Well, here we are, we're overpaying insurance companies about 15 cents on the buck that -- what we could buy for $1, and we call for eliminating that.

And so the other point I'd make, Mr. President, is that we're in a situation here where at the end of the day nobody in this room -- I don't think anybody in this room is going to say, "You know something, we are really going to be reforming the health care system without affecting the effect on the long-term deficit." Unless we bend that cost curve, we're in trouble.
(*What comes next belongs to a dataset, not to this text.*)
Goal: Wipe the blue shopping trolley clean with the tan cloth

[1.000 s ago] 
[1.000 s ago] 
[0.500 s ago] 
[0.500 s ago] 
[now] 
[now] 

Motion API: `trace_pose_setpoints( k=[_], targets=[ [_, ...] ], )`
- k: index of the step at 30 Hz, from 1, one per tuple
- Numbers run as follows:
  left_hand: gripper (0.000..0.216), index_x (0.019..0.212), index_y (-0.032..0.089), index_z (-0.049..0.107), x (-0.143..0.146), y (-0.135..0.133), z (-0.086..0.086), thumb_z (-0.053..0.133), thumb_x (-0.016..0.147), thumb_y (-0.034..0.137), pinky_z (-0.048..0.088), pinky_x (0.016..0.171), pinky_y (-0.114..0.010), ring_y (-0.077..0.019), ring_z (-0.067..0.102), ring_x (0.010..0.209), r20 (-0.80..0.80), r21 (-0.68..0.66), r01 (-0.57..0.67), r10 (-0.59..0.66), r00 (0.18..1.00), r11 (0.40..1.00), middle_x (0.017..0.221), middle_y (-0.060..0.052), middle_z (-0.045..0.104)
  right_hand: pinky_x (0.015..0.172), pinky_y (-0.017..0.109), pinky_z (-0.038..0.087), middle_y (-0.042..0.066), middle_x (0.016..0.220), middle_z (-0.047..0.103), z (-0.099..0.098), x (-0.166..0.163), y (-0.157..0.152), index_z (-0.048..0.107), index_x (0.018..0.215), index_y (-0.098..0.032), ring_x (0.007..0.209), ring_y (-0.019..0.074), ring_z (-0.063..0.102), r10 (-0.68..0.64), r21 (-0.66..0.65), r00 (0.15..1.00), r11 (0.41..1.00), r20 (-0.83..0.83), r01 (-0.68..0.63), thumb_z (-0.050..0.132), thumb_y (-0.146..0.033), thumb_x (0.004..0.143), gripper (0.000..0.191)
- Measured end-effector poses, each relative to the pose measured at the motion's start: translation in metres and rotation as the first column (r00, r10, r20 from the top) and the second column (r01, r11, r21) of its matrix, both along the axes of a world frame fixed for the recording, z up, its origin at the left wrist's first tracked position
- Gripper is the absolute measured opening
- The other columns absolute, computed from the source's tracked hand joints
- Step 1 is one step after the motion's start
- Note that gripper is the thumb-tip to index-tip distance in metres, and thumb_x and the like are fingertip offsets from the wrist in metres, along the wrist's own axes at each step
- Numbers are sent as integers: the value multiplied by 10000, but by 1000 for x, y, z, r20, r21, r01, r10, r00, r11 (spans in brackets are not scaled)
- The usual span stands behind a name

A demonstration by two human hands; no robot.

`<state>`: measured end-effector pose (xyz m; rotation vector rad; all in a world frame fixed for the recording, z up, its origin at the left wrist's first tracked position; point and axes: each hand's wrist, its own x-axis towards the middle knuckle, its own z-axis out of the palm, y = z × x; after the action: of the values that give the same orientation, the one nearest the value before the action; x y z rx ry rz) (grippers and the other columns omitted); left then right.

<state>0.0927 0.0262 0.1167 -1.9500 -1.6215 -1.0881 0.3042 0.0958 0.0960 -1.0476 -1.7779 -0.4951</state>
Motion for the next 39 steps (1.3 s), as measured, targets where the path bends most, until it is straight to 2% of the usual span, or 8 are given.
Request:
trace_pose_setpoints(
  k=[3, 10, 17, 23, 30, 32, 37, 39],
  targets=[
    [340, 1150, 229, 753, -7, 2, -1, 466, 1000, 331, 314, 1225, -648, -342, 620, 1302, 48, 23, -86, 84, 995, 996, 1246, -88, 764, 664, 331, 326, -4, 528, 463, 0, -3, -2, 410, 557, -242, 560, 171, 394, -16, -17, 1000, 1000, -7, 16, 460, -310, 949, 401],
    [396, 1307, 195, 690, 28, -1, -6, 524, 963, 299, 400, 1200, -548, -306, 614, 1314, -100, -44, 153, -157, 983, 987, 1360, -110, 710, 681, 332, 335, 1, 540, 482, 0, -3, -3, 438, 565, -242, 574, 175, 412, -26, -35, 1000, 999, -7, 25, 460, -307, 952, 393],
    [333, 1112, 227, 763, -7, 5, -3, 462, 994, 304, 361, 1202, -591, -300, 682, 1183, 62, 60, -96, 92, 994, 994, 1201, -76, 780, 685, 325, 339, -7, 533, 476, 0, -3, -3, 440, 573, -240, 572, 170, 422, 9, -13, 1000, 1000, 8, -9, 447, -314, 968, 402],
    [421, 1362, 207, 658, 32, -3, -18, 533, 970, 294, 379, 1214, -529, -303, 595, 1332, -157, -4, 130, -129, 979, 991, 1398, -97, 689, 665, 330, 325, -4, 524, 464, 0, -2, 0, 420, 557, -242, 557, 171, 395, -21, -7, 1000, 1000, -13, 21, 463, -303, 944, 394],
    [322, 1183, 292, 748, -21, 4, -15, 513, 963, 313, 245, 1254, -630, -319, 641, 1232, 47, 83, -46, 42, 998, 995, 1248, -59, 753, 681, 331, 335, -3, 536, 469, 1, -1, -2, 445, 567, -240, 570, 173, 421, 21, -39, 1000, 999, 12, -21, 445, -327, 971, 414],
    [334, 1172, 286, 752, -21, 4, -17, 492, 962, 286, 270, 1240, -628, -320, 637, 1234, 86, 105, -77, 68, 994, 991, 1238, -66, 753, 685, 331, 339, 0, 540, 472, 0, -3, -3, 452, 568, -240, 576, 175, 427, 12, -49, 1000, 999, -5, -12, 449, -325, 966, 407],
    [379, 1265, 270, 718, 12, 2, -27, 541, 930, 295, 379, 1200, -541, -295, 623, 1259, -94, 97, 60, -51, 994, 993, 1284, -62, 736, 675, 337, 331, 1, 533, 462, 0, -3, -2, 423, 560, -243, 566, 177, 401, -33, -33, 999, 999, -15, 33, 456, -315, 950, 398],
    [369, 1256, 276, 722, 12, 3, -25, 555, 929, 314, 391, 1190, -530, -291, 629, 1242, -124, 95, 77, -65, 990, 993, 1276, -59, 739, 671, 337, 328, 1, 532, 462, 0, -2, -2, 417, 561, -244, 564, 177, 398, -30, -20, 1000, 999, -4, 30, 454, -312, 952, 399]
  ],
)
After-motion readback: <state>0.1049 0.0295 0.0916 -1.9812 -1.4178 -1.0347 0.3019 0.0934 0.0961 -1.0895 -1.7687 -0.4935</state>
And, Mr. President, we can argue, which we will, about whether or not the way you and I want to go after dealing with the long-term debt, whether commissions make sense, whether or not we're ever going to deal with entitlement, this is a big entitlement. It's a big entitlement, Medicare. It exists. We got to figure out how to keep it from bankrupting the country without denying seniors what they're entitled to in a nation like ours, decent health care that provides for their needs.

BIDEN: So I'd like to ask, Mr. President -- and I'm going to hush -- I'd like us to talk about, if we can, specifically, what we all agree on, what do we do about bending the cost curve?

What's the best way to do it?

And I yield the floor, as I used to say as a senator.